## Instructions for the task
Your task is to copy the stretch of lines in the records below that begins with the line containing "18: (64, 132, 0.61)" and ends with the line containing "35: (79, 122, 0.59)", exactly as written, with nothing added.

[Data extracted from a collection]
--- START ---
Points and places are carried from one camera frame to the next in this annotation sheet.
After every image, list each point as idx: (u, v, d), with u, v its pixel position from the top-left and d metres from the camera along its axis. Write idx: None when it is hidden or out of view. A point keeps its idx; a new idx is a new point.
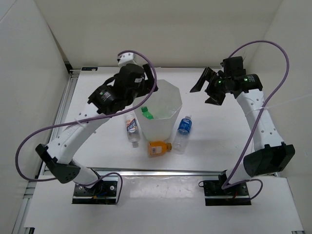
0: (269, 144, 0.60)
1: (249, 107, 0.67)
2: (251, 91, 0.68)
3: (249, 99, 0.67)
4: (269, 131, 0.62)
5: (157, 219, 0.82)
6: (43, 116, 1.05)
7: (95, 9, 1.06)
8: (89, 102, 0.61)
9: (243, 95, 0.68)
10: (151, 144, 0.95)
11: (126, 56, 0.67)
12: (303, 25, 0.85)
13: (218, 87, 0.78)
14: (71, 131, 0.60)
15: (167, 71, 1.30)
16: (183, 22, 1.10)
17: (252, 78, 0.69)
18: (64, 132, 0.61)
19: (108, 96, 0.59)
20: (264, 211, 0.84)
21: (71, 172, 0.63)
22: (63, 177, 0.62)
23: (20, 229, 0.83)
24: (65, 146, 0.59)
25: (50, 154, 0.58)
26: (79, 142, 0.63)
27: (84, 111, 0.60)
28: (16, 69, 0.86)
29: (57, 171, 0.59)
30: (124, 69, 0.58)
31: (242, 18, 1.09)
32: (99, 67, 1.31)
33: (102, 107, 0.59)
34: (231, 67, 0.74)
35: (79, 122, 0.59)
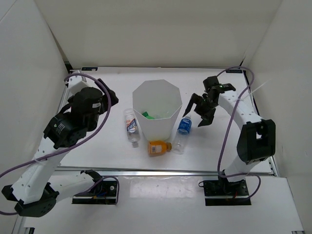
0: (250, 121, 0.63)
1: (227, 102, 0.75)
2: (226, 91, 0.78)
3: (226, 97, 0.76)
4: (248, 113, 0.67)
5: (157, 219, 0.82)
6: (43, 116, 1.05)
7: (96, 9, 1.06)
8: (46, 136, 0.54)
9: (222, 96, 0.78)
10: (151, 144, 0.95)
11: (74, 79, 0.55)
12: (303, 26, 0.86)
13: (205, 106, 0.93)
14: (32, 171, 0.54)
15: (166, 71, 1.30)
16: (184, 22, 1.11)
17: (226, 86, 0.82)
18: (26, 172, 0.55)
19: (62, 126, 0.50)
20: (264, 211, 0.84)
21: (45, 205, 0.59)
22: (37, 212, 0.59)
23: (20, 229, 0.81)
24: (29, 187, 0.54)
25: (16, 196, 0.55)
26: (46, 176, 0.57)
27: (42, 147, 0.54)
28: (17, 68, 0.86)
29: (26, 213, 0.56)
30: (77, 95, 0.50)
31: (242, 18, 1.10)
32: (99, 67, 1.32)
33: (59, 141, 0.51)
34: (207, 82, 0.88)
35: (37, 161, 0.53)
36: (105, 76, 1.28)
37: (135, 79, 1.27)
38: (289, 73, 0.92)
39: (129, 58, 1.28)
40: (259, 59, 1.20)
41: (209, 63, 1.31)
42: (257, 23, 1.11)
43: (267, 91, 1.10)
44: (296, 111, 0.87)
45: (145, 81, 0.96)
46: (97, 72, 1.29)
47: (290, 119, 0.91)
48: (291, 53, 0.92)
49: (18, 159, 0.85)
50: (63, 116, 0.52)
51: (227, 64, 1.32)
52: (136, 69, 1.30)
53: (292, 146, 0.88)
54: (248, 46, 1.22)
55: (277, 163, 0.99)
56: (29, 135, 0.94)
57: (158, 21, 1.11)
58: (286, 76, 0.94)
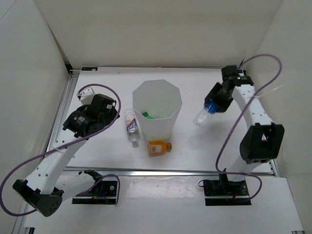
0: (259, 123, 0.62)
1: (241, 97, 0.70)
2: (243, 85, 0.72)
3: (241, 91, 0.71)
4: (259, 114, 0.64)
5: (157, 219, 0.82)
6: (43, 116, 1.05)
7: (96, 9, 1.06)
8: (65, 128, 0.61)
9: (237, 89, 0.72)
10: (151, 144, 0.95)
11: (87, 91, 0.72)
12: (303, 25, 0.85)
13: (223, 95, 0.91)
14: (50, 160, 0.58)
15: (166, 71, 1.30)
16: (184, 22, 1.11)
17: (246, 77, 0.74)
18: (43, 163, 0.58)
19: (82, 119, 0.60)
20: (264, 211, 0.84)
21: (54, 202, 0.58)
22: (47, 208, 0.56)
23: (20, 229, 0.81)
24: (47, 176, 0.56)
25: (31, 186, 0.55)
26: (61, 168, 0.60)
27: (61, 138, 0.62)
28: (16, 68, 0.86)
29: (41, 204, 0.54)
30: (95, 97, 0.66)
31: (242, 18, 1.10)
32: (99, 67, 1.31)
33: (79, 131, 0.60)
34: (226, 72, 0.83)
35: (57, 148, 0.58)
36: (105, 76, 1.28)
37: (135, 79, 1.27)
38: (290, 73, 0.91)
39: (129, 58, 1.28)
40: (260, 59, 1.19)
41: (209, 63, 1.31)
42: (257, 22, 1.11)
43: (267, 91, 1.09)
44: (296, 111, 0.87)
45: (145, 81, 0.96)
46: (98, 71, 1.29)
47: (290, 119, 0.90)
48: (291, 52, 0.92)
49: (18, 158, 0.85)
50: (81, 113, 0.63)
51: (227, 64, 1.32)
52: (136, 69, 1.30)
53: (292, 146, 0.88)
54: (248, 45, 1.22)
55: (277, 163, 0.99)
56: (29, 135, 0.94)
57: (158, 21, 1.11)
58: (287, 76, 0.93)
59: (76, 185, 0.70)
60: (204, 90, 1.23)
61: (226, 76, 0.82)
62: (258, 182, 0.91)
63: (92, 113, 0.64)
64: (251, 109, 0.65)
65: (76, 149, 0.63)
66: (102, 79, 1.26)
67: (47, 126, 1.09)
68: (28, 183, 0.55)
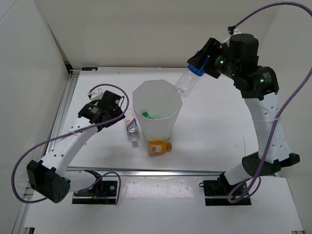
0: (278, 159, 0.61)
1: (261, 114, 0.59)
2: (266, 97, 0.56)
3: (263, 108, 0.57)
4: (279, 146, 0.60)
5: (157, 218, 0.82)
6: (43, 115, 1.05)
7: (96, 9, 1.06)
8: (80, 116, 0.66)
9: (257, 103, 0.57)
10: (151, 144, 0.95)
11: (97, 91, 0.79)
12: (303, 25, 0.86)
13: (217, 66, 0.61)
14: (67, 142, 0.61)
15: (166, 71, 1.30)
16: (184, 22, 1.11)
17: (268, 76, 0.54)
18: (58, 145, 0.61)
19: (96, 110, 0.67)
20: (264, 211, 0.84)
21: (64, 188, 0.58)
22: (57, 193, 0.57)
23: (20, 229, 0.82)
24: (62, 156, 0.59)
25: (47, 165, 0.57)
26: (74, 153, 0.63)
27: (76, 124, 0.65)
28: (16, 68, 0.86)
29: (54, 185, 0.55)
30: (106, 92, 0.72)
31: (242, 18, 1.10)
32: (98, 68, 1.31)
33: (93, 118, 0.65)
34: (243, 54, 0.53)
35: (74, 131, 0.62)
36: (105, 76, 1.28)
37: (135, 79, 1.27)
38: (290, 73, 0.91)
39: (129, 58, 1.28)
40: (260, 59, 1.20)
41: None
42: (257, 23, 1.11)
43: None
44: (296, 111, 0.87)
45: (145, 81, 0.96)
46: (98, 71, 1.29)
47: (290, 118, 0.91)
48: (291, 52, 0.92)
49: (18, 158, 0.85)
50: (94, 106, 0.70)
51: None
52: (136, 69, 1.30)
53: (292, 146, 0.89)
54: None
55: None
56: (29, 135, 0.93)
57: (158, 21, 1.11)
58: (287, 76, 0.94)
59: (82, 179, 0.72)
60: (204, 90, 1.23)
61: (242, 61, 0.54)
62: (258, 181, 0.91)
63: (103, 107, 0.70)
64: (273, 141, 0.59)
65: (87, 137, 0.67)
66: (102, 79, 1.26)
67: (47, 126, 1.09)
68: (43, 162, 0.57)
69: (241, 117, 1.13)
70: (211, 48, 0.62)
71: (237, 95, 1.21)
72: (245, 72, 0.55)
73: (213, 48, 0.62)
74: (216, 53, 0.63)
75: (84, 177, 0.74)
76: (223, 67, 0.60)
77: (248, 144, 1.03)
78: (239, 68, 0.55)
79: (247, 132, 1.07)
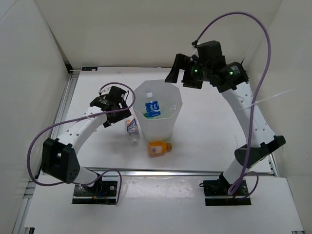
0: (264, 142, 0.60)
1: (238, 103, 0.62)
2: (240, 86, 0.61)
3: (238, 97, 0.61)
4: (262, 128, 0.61)
5: (157, 218, 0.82)
6: (43, 116, 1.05)
7: (96, 9, 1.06)
8: (91, 106, 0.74)
9: (232, 92, 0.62)
10: (151, 144, 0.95)
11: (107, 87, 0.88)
12: (303, 26, 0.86)
13: (195, 77, 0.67)
14: (82, 124, 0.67)
15: (166, 71, 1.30)
16: (184, 22, 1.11)
17: (237, 69, 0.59)
18: (73, 126, 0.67)
19: (106, 101, 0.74)
20: (264, 211, 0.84)
21: (74, 168, 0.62)
22: (69, 170, 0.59)
23: (20, 230, 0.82)
24: (77, 136, 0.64)
25: (64, 142, 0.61)
26: (85, 137, 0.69)
27: (89, 110, 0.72)
28: (16, 68, 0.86)
29: (70, 159, 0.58)
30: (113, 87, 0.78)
31: (242, 18, 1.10)
32: (98, 67, 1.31)
33: (104, 107, 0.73)
34: (210, 54, 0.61)
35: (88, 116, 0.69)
36: (105, 76, 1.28)
37: (135, 79, 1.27)
38: (289, 73, 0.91)
39: (129, 58, 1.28)
40: (260, 59, 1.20)
41: None
42: (257, 23, 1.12)
43: (267, 91, 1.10)
44: (295, 111, 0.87)
45: (145, 81, 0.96)
46: (98, 71, 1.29)
47: (290, 118, 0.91)
48: (291, 53, 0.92)
49: (18, 158, 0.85)
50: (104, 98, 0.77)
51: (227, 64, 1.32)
52: (136, 69, 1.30)
53: (291, 146, 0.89)
54: (248, 46, 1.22)
55: (277, 163, 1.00)
56: (29, 135, 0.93)
57: (158, 21, 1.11)
58: (286, 76, 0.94)
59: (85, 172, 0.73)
60: (204, 90, 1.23)
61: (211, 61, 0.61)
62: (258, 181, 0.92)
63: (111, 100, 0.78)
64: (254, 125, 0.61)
65: (97, 124, 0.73)
66: (102, 79, 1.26)
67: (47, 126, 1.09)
68: (59, 140, 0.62)
69: None
70: (182, 63, 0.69)
71: None
72: (216, 69, 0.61)
73: (183, 62, 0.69)
74: (188, 66, 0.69)
75: (87, 171, 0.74)
76: (199, 74, 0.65)
77: None
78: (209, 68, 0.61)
79: None
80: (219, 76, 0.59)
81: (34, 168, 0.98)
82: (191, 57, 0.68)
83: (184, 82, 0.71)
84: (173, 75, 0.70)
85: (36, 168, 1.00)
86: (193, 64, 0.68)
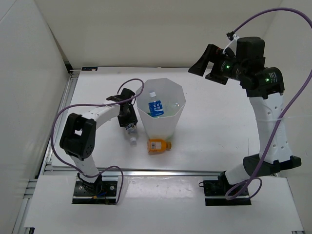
0: (279, 160, 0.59)
1: (263, 113, 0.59)
2: (271, 96, 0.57)
3: (266, 107, 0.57)
4: (280, 146, 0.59)
5: (157, 218, 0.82)
6: (43, 116, 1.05)
7: (96, 8, 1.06)
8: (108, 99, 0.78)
9: (262, 101, 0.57)
10: (151, 139, 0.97)
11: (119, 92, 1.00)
12: (303, 26, 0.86)
13: (224, 72, 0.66)
14: (101, 108, 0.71)
15: (167, 71, 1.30)
16: (184, 21, 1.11)
17: (274, 76, 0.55)
18: (93, 109, 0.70)
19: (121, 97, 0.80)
20: (264, 211, 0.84)
21: (91, 145, 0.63)
22: (87, 144, 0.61)
23: (20, 230, 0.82)
24: (98, 116, 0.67)
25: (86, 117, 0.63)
26: (102, 121, 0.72)
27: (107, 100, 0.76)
28: (16, 67, 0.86)
29: (91, 132, 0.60)
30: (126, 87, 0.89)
31: (243, 19, 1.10)
32: (99, 68, 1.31)
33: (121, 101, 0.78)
34: (251, 53, 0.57)
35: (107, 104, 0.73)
36: (105, 76, 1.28)
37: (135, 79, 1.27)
38: (290, 73, 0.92)
39: (129, 58, 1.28)
40: None
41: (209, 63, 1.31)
42: (258, 23, 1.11)
43: None
44: (296, 111, 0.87)
45: (147, 81, 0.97)
46: (98, 71, 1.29)
47: (290, 118, 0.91)
48: (292, 53, 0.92)
49: (18, 158, 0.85)
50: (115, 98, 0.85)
51: None
52: (136, 69, 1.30)
53: (291, 146, 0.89)
54: None
55: None
56: (29, 135, 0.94)
57: (158, 21, 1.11)
58: (286, 76, 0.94)
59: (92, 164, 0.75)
60: (204, 91, 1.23)
61: (247, 61, 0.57)
62: (258, 182, 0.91)
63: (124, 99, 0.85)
64: (274, 141, 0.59)
65: (112, 113, 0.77)
66: (102, 79, 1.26)
67: (47, 126, 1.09)
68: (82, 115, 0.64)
69: (241, 117, 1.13)
70: (213, 55, 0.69)
71: (237, 96, 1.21)
72: (251, 71, 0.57)
73: (214, 54, 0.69)
74: (220, 59, 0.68)
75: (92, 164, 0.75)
76: (230, 70, 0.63)
77: (248, 144, 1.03)
78: (244, 68, 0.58)
79: (247, 132, 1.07)
80: (253, 80, 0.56)
81: (34, 168, 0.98)
82: (223, 50, 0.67)
83: (212, 74, 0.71)
84: (200, 68, 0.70)
85: (36, 168, 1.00)
86: (227, 59, 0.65)
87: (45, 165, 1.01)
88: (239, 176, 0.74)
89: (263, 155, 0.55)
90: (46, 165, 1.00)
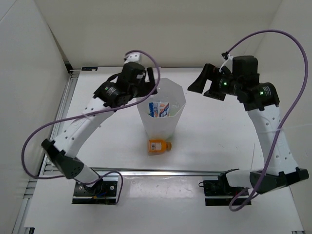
0: (283, 171, 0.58)
1: (262, 125, 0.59)
2: (267, 108, 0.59)
3: (264, 119, 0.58)
4: (283, 156, 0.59)
5: (157, 218, 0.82)
6: (43, 116, 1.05)
7: (96, 9, 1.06)
8: (94, 97, 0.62)
9: (258, 113, 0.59)
10: (150, 140, 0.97)
11: (133, 57, 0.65)
12: (303, 26, 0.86)
13: (222, 89, 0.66)
14: (79, 124, 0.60)
15: (167, 71, 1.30)
16: (184, 21, 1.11)
17: (268, 90, 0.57)
18: (71, 126, 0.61)
19: (113, 91, 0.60)
20: (264, 211, 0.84)
21: (78, 167, 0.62)
22: (70, 170, 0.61)
23: (20, 230, 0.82)
24: (72, 139, 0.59)
25: (57, 147, 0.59)
26: (87, 136, 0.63)
27: (90, 106, 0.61)
28: (17, 68, 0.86)
29: (65, 165, 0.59)
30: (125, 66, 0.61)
31: (242, 18, 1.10)
32: (99, 68, 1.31)
33: (108, 101, 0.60)
34: (244, 70, 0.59)
35: (86, 115, 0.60)
36: (105, 76, 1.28)
37: None
38: (290, 73, 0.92)
39: None
40: (260, 59, 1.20)
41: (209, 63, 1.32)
42: (257, 23, 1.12)
43: None
44: (295, 111, 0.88)
45: None
46: (98, 71, 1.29)
47: (290, 118, 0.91)
48: (292, 53, 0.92)
49: (18, 158, 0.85)
50: (111, 83, 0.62)
51: None
52: None
53: (291, 146, 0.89)
54: (248, 46, 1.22)
55: None
56: (29, 135, 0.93)
57: (158, 21, 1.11)
58: (287, 76, 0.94)
59: (87, 172, 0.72)
60: None
61: (243, 76, 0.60)
62: None
63: (123, 85, 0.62)
64: (276, 152, 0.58)
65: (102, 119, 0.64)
66: (102, 79, 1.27)
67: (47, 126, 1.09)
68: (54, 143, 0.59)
69: (240, 116, 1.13)
70: (210, 73, 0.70)
71: None
72: (247, 87, 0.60)
73: (211, 73, 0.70)
74: (217, 78, 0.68)
75: (89, 171, 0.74)
76: (227, 87, 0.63)
77: (248, 143, 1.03)
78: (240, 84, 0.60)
79: (247, 132, 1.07)
80: (247, 95, 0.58)
81: (34, 169, 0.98)
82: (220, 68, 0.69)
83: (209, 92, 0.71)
84: (199, 86, 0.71)
85: (36, 168, 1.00)
86: (224, 77, 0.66)
87: (45, 165, 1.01)
88: (242, 178, 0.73)
89: (263, 169, 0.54)
90: (46, 165, 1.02)
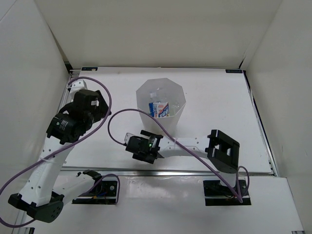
0: (206, 146, 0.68)
1: (170, 151, 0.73)
2: (161, 143, 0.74)
3: (166, 147, 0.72)
4: (195, 142, 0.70)
5: (157, 218, 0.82)
6: (42, 116, 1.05)
7: (95, 9, 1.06)
8: (49, 136, 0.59)
9: (162, 151, 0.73)
10: None
11: (77, 85, 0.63)
12: (303, 26, 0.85)
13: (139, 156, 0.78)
14: (41, 171, 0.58)
15: (167, 71, 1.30)
16: (183, 22, 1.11)
17: (155, 142, 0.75)
18: (33, 175, 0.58)
19: (65, 123, 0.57)
20: (263, 211, 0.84)
21: (56, 208, 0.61)
22: (49, 214, 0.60)
23: (20, 229, 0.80)
24: (40, 187, 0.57)
25: (27, 201, 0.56)
26: (54, 177, 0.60)
27: (47, 146, 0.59)
28: (16, 68, 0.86)
29: (40, 215, 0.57)
30: (76, 94, 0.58)
31: (242, 18, 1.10)
32: (99, 68, 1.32)
33: (64, 135, 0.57)
34: (136, 147, 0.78)
35: (46, 159, 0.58)
36: (105, 76, 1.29)
37: (135, 79, 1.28)
38: (290, 73, 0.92)
39: (128, 59, 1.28)
40: (259, 59, 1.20)
41: (209, 63, 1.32)
42: (257, 23, 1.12)
43: (268, 92, 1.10)
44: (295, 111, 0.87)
45: (147, 80, 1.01)
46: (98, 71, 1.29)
47: (290, 118, 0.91)
48: (292, 53, 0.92)
49: (18, 159, 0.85)
50: (63, 115, 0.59)
51: (226, 64, 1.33)
52: (136, 69, 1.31)
53: (292, 146, 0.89)
54: (248, 46, 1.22)
55: (277, 163, 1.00)
56: (29, 135, 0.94)
57: (157, 21, 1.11)
58: (287, 76, 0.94)
59: (77, 189, 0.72)
60: (204, 90, 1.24)
61: (140, 149, 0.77)
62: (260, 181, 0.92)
63: (76, 116, 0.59)
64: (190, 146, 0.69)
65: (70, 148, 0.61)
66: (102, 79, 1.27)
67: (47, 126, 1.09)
68: (22, 198, 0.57)
69: (240, 117, 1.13)
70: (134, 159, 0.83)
71: (236, 96, 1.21)
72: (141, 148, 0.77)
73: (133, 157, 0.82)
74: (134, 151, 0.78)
75: (80, 189, 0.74)
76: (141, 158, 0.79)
77: (247, 144, 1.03)
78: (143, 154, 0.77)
79: (247, 132, 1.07)
80: (152, 153, 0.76)
81: None
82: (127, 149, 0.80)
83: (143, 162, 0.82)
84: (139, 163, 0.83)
85: None
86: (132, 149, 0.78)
87: None
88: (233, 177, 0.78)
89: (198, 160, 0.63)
90: None
--- END ---
## The completed task
18: (64, 132, 0.61)
19: (108, 96, 0.59)
20: (264, 211, 0.84)
21: (71, 172, 0.63)
22: (63, 177, 0.62)
23: (20, 229, 0.83)
24: (65, 146, 0.59)
25: (50, 154, 0.58)
26: (79, 142, 0.63)
27: (84, 111, 0.60)
28: (16, 69, 0.86)
29: (57, 171, 0.59)
30: (124, 69, 0.58)
31: (242, 18, 1.09)
32: (99, 67, 1.31)
33: (102, 107, 0.59)
34: (231, 67, 0.74)
35: (79, 122, 0.59)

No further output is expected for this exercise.